▸ **ACTION ITEM**
Search the data for "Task". Each line containing it is to be copied.

(RECORD EXTRACTS Opens)

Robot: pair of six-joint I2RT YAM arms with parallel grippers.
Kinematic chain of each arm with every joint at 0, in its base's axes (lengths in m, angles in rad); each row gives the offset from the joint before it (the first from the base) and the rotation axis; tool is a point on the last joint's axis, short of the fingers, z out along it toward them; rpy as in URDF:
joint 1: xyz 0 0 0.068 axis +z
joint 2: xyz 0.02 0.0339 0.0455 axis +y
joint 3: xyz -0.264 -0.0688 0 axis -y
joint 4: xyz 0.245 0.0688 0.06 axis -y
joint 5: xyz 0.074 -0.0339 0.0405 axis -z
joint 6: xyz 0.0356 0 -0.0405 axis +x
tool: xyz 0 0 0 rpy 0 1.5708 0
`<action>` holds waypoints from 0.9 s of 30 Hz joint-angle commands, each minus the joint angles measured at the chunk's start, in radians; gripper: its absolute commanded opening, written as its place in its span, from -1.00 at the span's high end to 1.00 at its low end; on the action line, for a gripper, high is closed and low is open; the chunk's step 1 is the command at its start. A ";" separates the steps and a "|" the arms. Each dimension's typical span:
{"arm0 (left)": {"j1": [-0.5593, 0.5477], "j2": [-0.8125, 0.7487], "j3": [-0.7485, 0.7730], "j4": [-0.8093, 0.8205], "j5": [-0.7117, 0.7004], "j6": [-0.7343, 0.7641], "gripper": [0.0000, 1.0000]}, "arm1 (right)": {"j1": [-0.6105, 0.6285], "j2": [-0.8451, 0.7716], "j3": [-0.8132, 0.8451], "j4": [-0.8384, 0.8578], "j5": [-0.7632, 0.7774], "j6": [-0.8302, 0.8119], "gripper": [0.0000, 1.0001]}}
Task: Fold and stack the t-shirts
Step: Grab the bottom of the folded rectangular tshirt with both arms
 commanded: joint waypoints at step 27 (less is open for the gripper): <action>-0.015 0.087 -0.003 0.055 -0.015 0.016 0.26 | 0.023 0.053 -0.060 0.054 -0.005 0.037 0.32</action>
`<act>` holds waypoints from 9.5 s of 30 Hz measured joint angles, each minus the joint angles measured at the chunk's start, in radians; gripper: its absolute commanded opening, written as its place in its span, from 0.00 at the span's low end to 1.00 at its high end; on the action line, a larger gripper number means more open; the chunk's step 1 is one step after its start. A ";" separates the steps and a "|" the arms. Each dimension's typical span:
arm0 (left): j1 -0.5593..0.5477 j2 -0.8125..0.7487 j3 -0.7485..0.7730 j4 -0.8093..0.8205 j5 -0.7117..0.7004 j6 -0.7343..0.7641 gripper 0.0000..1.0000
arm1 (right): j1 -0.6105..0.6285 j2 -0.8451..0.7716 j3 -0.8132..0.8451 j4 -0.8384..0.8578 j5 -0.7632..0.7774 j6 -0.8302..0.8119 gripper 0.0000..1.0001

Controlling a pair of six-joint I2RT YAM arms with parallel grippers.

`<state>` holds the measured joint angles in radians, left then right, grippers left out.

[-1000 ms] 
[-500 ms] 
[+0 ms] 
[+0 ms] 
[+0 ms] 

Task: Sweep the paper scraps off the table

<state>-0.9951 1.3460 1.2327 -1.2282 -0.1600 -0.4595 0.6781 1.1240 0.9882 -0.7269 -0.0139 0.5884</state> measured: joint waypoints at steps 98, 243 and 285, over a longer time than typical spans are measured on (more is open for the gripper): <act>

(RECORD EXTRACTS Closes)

▸ **SOLVED EXERCISE**
Task: Fold and stack the t-shirts
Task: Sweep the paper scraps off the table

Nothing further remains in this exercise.